* _WORK TASK_
Line count for the string "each": give the number of lines in the data below that contain it, and nothing more.

* _DATA EXCERPT_
■ ■ ■ ■ ■

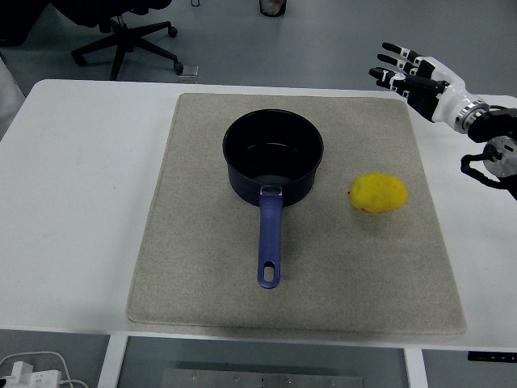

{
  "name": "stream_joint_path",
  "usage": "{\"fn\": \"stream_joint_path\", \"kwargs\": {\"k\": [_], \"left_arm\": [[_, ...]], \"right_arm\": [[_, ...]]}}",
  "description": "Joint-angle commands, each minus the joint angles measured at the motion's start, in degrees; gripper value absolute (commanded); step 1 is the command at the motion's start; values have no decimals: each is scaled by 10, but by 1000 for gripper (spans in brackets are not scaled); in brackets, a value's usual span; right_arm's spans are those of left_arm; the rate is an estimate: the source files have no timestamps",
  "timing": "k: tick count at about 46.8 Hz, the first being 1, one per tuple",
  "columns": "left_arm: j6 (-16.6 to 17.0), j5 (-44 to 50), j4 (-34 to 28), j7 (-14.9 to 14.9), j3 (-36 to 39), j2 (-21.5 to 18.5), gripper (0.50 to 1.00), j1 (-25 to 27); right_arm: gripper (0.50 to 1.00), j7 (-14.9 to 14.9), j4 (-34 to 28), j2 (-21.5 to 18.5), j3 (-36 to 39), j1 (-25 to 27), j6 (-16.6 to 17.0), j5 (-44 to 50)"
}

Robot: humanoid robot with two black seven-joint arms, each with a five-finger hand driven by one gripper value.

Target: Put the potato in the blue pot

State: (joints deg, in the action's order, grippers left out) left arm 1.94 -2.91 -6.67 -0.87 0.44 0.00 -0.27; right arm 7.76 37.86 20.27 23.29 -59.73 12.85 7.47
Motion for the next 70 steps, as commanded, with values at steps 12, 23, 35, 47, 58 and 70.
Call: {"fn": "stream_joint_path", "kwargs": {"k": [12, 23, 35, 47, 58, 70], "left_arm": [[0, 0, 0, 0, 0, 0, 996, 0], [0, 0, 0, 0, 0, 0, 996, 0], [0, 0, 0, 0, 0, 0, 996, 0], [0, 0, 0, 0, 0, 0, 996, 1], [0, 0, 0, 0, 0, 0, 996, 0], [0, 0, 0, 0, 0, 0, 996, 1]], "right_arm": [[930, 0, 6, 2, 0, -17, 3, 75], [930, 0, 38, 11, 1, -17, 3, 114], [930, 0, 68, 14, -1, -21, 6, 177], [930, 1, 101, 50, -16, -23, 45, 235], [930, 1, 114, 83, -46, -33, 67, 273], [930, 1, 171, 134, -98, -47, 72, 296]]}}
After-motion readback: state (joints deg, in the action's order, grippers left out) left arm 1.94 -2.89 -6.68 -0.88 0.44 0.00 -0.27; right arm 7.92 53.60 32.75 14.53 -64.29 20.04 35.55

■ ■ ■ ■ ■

* _SOLVED EXERCISE_
2